The State claimed the public realm. The public realm had belonged, in terms of Christian faith, to God, like all things else, and to a free society under God. The church was scarcely dislodged from its claims over the public realm when the state came in to claim it with even more total powers.

But this was not all. The state enlarged the public realm by new definitions, so that steadily, one sphere after another fell into the hands of the state. Education was claimed, and control over economics, a control which is now destroying money and decreasing social and economic productivity. The arts and sciences are subsidized and controlled, and are begging for more. Marriage and the family are controlled; a White House Conference on the Family viewed the family as a public and hence, Statist realm, one the state must invade and control.

Ancient Rome regarded religion itself as a public domain and hence licensed and controlled it. (The very word “liturgy,” Greek in origin, means public service. Religion is indeed a public concern, more so than the state, but not thereby a matter for state-ist control.) Rome, like all ancient pagan states, equated the public domain with the state’s domain, and it saw all things as aspects of the state’s domain.

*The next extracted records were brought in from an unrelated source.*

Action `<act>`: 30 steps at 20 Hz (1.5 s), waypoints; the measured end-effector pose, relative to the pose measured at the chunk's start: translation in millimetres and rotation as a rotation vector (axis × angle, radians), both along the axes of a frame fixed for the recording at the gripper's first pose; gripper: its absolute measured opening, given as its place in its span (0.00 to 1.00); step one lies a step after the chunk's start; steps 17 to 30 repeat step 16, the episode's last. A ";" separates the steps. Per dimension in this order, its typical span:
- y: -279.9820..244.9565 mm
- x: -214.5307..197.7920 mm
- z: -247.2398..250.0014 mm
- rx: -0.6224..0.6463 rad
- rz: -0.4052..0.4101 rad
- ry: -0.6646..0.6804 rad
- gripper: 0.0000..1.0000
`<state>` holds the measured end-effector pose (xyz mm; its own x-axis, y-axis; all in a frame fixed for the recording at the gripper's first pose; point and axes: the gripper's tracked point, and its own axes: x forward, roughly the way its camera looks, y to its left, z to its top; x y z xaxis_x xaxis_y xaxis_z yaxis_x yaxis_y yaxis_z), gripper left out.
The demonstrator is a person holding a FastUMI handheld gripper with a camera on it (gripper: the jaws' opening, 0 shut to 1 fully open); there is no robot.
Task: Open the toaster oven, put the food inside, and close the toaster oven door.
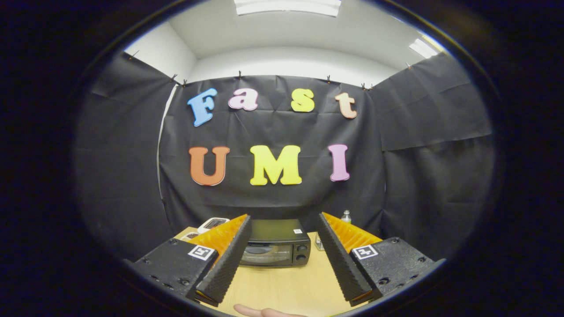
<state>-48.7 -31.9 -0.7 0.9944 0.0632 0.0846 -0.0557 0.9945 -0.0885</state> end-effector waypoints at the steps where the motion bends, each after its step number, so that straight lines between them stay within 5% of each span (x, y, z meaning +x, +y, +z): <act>1: -1.1 1.6 -1.5 -0.001 0.003 0.003 0.98; 30: -5.9 -8.4 -9.8 -0.018 0.041 0.005 0.98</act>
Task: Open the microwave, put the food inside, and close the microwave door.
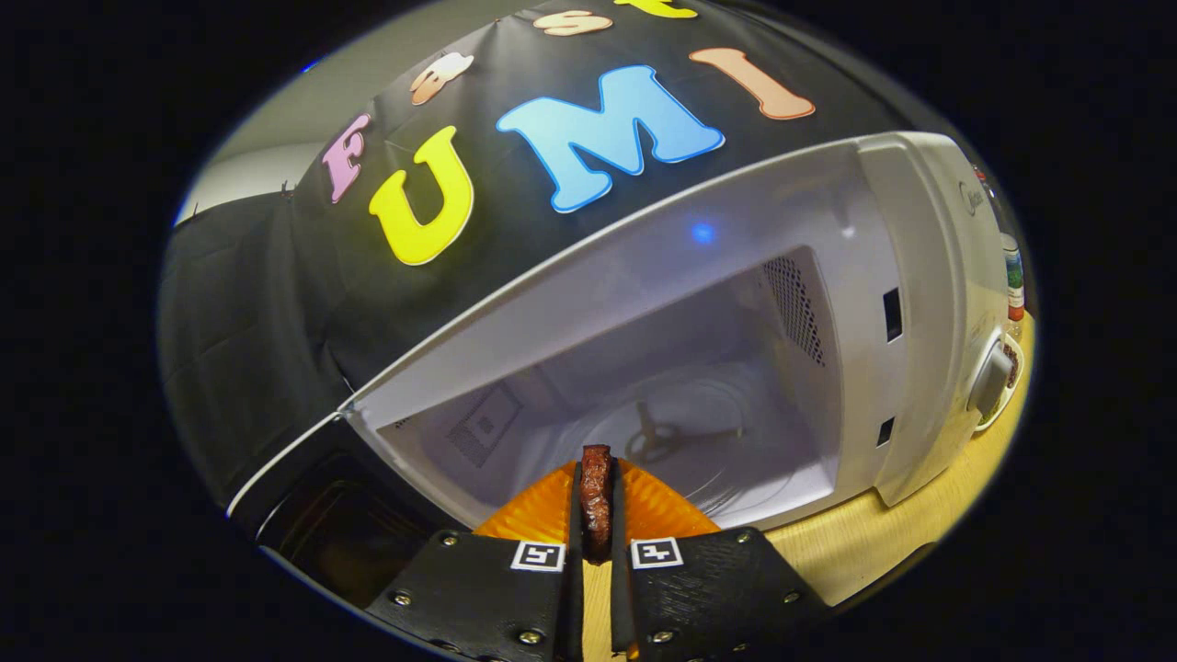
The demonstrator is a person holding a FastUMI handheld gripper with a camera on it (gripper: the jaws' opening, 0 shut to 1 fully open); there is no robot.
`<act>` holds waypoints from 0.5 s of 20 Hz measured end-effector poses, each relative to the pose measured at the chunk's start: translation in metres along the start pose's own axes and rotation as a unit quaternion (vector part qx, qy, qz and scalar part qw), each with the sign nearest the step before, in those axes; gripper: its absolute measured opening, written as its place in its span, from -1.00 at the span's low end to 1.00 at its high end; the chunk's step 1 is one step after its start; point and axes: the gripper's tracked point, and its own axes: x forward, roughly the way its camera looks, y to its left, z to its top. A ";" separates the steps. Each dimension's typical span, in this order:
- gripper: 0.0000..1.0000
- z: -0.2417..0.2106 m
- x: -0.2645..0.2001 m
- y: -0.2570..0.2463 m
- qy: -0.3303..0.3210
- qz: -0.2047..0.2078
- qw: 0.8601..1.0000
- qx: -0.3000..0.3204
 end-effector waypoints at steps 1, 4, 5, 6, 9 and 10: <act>-0.76 -0.001 0.005 -0.004 0.000 -0.001 1.000 0.001; -0.76 0.002 0.017 -0.009 -0.008 -0.008 1.000 -0.009; -0.76 0.001 0.021 -0.013 -0.008 -0.018 1.000 -0.019; -0.71 0.001 0.023 -0.015 -0.005 -0.027 0.999 -0.026; -0.44 0.002 0.030 -0.030 -0.004 -0.074 0.994 -0.081; 0.03 0.006 0.029 -0.032 -0.007 -0.081 0.991 -0.104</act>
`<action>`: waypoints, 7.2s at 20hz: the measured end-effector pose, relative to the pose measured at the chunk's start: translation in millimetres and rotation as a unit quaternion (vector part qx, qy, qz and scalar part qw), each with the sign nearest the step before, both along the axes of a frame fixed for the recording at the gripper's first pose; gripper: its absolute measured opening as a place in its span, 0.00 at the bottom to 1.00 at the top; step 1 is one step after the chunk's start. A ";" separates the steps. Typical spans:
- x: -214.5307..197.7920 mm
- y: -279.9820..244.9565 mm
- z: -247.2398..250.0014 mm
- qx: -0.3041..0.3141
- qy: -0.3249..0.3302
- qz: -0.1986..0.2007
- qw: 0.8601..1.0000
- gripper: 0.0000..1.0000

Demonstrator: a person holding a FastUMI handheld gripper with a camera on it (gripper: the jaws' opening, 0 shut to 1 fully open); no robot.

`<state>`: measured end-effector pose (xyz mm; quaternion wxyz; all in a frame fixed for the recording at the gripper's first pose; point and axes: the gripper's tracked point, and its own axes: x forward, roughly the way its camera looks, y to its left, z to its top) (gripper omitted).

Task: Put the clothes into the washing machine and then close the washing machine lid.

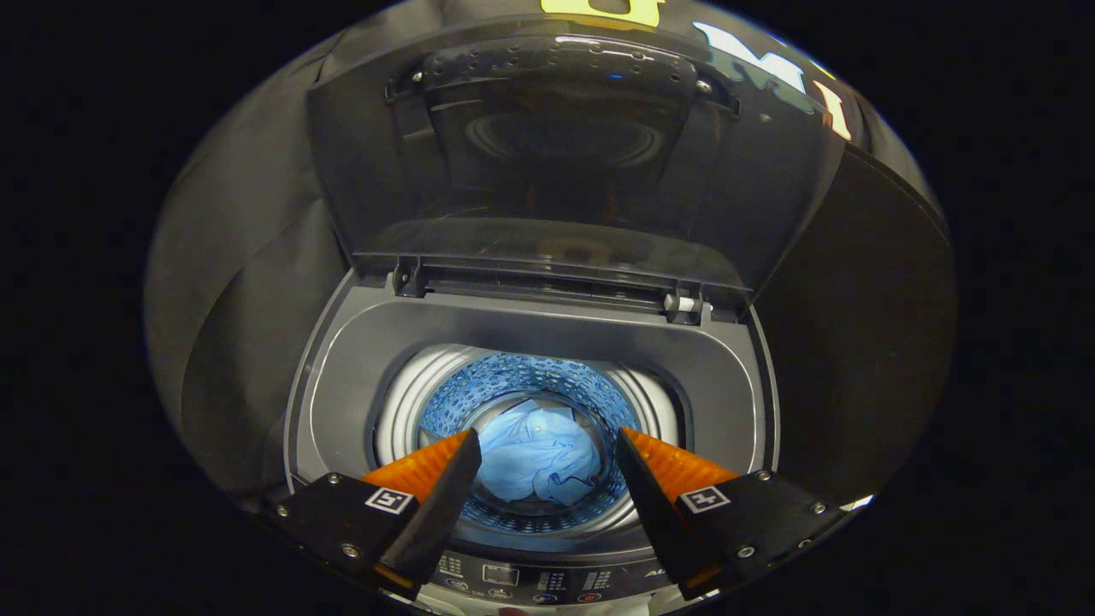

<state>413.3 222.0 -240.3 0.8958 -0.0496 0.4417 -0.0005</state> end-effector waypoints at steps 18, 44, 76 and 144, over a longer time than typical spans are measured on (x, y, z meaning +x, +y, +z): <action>3.5 11.4 211.5 -0.028 -0.218 -0.050 0.974 0.97; 208.7 -8.5 221.7 -0.002 -0.119 -0.042 0.992 0.97; 164.2 -7.1 203.9 0.006 -0.146 -0.053 0.988 0.98; -356.8 -217.4 269.8 0.001 -0.369 0.022 0.929 0.97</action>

For any one institution to see itself as the public domain is totalitarianism. All things public and private are in the religious domain and under God. No institution, neither church nor state, can equate itself with God, and claim control of the public (or private) domain. Every sphere of life is interdependent with other spheres and alike under God. No more than mathematics has the “right” to control biology do church or state have the “right” to control one another, or anything beyond their severely limited sphere of government.

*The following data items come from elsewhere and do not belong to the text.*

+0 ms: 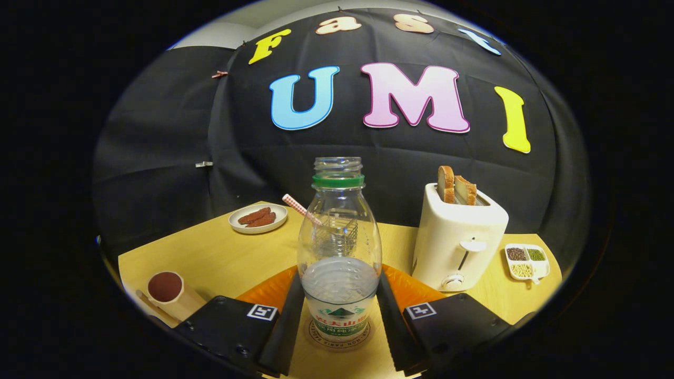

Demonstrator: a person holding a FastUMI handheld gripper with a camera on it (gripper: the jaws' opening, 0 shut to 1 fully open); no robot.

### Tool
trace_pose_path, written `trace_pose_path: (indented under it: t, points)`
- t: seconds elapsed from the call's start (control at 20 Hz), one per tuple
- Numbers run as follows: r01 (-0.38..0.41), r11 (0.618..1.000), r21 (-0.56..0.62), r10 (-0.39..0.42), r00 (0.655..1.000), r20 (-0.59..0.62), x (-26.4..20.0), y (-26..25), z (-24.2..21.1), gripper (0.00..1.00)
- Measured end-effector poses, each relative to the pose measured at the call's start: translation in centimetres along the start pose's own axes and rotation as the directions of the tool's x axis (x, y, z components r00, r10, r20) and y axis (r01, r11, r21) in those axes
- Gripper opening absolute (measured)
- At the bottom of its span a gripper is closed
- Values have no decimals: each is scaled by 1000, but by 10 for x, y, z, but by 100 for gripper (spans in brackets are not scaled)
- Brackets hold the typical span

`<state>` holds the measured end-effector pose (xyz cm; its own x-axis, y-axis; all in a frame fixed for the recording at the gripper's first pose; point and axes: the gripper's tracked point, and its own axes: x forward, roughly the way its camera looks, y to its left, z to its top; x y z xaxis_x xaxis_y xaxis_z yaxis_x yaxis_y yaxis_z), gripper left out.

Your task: Take the bottle from table, then pour the juice into the cup, finally place the bottle on the coaster

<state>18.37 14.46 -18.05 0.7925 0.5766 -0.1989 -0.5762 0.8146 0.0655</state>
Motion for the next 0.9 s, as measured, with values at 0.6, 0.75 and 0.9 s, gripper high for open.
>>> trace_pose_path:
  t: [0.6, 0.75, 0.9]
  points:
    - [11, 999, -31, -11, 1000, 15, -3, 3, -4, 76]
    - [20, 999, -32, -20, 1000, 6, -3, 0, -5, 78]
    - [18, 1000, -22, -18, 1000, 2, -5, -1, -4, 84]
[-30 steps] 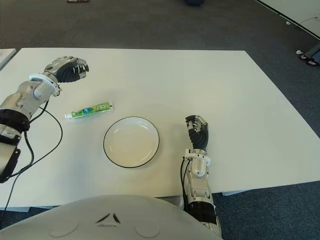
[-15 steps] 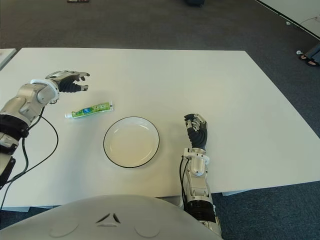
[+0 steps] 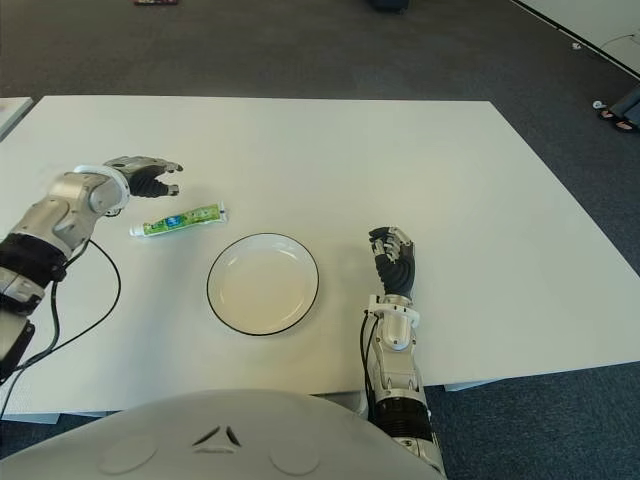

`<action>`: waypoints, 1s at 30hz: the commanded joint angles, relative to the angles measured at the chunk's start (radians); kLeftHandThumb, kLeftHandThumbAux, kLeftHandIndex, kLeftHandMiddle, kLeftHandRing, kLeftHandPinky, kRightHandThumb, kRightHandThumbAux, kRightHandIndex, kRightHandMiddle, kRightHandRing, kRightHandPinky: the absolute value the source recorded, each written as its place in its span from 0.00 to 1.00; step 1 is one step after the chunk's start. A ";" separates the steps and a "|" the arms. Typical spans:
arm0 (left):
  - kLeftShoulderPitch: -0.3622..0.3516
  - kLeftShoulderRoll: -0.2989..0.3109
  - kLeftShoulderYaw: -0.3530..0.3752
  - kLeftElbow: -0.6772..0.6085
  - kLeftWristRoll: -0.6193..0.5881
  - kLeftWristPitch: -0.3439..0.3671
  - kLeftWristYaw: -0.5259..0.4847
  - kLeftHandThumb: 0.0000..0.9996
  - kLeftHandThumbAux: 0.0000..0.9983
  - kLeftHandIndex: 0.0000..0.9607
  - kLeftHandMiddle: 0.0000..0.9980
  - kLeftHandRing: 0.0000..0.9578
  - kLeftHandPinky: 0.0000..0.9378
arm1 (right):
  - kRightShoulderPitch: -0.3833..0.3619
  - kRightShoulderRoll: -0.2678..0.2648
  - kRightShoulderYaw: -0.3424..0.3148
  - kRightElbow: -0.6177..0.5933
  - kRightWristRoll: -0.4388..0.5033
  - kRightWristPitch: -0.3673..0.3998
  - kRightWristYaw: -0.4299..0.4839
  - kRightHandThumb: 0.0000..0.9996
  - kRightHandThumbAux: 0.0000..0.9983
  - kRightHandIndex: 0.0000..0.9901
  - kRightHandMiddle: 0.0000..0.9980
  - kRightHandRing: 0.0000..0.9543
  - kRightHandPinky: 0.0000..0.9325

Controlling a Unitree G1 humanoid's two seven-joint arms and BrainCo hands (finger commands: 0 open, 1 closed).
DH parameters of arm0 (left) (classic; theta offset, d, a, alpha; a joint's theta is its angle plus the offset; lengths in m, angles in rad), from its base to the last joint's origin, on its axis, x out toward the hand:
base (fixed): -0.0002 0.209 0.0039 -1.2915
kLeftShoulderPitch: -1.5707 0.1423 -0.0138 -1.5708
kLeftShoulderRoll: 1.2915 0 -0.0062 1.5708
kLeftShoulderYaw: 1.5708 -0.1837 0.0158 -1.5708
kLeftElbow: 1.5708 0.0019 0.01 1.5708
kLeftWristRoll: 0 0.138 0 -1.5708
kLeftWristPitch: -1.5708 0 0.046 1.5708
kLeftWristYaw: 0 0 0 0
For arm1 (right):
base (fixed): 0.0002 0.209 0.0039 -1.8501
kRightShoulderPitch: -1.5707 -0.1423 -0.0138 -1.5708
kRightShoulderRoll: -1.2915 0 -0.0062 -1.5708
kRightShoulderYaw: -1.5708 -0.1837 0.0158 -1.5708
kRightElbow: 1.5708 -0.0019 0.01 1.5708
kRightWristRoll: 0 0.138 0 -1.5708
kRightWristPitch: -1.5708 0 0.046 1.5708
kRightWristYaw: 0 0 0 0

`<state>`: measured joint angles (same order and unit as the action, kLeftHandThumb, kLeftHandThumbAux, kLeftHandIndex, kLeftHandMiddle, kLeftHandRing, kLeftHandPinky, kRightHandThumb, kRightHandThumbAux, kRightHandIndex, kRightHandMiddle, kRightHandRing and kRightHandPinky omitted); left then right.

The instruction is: Put the toothpaste on the table into the plate.

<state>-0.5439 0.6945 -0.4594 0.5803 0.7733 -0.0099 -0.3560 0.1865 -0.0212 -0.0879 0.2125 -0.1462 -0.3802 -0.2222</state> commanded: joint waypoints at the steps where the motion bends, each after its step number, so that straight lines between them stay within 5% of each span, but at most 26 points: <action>1: -0.019 -0.036 -0.047 0.116 0.032 -0.046 0.046 0.59 0.27 0.05 0.13 0.13 0.19 | -0.021 -0.003 -0.001 0.021 0.013 -0.016 0.009 0.70 0.74 0.43 0.46 0.46 0.50; 19: -0.092 -0.074 -0.133 0.272 0.045 -0.129 -0.026 0.64 0.33 0.03 0.14 0.14 0.22 | -0.027 -0.004 -0.006 0.017 0.001 -0.001 -0.006 0.70 0.74 0.43 0.47 0.48 0.53; 30: -0.126 -0.138 -0.173 0.405 0.037 -0.141 -0.117 0.59 0.32 0.00 0.05 0.06 0.13 | -0.021 0.000 -0.010 0.006 0.000 0.014 -0.016 0.70 0.74 0.43 0.46 0.46 0.50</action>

There are thus a variety of spheres of government under God. There spheres are limited, interdependent and under God’s sovereign government and law-word. They cannot legitimately exceed their sphere. The legitimate financial powers of all are limited. The state has a small head tax. The tithe finances all other spheres.

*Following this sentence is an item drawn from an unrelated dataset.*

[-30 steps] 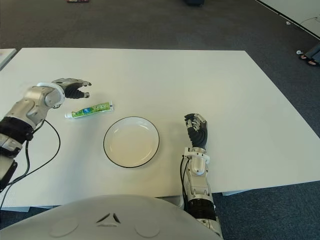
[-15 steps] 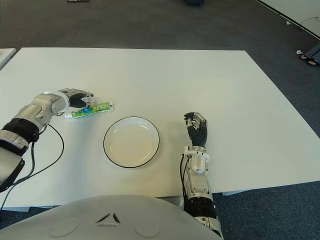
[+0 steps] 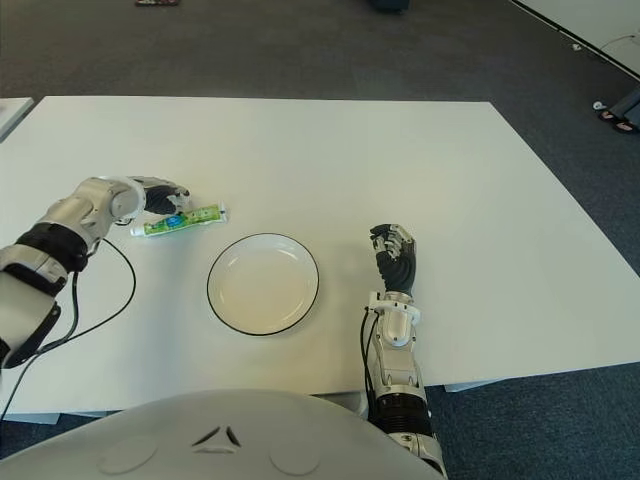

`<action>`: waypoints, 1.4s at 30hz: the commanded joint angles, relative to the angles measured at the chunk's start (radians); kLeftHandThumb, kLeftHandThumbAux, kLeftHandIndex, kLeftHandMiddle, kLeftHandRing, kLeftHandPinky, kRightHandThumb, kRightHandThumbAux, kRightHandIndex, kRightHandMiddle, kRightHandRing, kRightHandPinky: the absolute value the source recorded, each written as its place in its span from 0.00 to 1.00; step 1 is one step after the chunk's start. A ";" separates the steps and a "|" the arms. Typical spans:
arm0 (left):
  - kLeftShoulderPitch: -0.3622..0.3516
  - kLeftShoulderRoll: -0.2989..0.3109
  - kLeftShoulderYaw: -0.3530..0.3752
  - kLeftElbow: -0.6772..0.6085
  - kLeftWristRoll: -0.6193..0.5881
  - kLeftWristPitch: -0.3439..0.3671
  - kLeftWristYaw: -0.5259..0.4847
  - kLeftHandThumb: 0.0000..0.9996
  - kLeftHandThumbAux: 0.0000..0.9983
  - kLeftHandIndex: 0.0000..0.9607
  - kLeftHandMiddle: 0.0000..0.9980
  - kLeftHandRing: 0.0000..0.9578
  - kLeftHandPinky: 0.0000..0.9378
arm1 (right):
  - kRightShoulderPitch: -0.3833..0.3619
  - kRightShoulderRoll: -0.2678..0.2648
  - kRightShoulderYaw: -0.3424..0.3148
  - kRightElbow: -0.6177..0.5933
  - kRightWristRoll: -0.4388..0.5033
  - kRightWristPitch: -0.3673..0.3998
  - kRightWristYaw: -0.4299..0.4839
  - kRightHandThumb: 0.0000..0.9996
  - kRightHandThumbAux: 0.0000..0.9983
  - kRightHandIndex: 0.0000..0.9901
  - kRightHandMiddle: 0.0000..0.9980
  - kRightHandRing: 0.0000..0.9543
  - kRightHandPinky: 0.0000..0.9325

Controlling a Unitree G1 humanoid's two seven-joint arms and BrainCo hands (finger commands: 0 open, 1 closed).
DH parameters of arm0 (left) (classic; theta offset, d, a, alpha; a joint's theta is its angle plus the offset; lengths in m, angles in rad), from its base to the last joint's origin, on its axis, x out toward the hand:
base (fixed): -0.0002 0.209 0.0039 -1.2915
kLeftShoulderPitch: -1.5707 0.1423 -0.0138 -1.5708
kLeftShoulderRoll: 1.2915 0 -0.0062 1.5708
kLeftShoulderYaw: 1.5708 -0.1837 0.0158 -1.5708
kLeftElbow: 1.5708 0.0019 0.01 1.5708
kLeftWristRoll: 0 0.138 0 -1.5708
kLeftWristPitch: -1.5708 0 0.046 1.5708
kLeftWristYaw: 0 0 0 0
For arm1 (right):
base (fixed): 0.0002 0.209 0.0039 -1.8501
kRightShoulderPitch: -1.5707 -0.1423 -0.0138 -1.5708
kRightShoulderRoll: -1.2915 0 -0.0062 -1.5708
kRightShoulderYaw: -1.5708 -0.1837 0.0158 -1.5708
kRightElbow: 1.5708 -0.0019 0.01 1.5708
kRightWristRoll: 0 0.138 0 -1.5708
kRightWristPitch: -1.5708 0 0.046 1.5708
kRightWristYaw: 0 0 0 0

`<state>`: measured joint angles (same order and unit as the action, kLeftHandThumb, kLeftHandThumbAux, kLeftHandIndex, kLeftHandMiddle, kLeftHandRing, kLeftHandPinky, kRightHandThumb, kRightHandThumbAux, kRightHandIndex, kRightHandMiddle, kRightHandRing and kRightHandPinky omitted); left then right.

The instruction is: Put the toothpaste on the table into the plate.

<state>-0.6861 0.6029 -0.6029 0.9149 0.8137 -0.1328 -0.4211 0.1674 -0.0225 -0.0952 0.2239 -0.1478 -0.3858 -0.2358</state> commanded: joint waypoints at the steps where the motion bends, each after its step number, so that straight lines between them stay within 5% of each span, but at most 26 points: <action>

The tithe, it must be emphasized, is to the Lord, not to the church, a difference some churchmen choose to miss or overlook. This robs the individual believer of all right to complain about things; by the godly use of his tithe, he can create new agencies, churches, schools, and institutions to further God’s Kingdom in every area of life and thought. Holiness comes not by our abilities to whine and bewail the things that are, but by our faithful use of the tithe and the power God gives us to remake all things according to His Word.

Tithing and godly action, these are the keys to dominion. We are called to dominion (Gen. 1:26-28; 9:1-17; Joshua 1:1-9; Matt. 28:18020; etc.). The creation mandate is our covenant mandate; restoration into the covenant through Christ’s atonement restores us into the mandate to exercise dominion and gives us the power to effect it.

Aspects of that mandate can be exercised through institutions, and sometimes must be, but the mandate can never be surrendered to them. The mandate precedes all instructions, and it is to man personally as man (Gen. 1:28). This is the heart of theocracy as the Bible sets it forth. Dictionaries to the contrary, theocracy is not a government by the state, but a government over every institution by God and His Law, and through the activities of the free man in Christ to bring ever area of life and thought under Christ’s Kingship.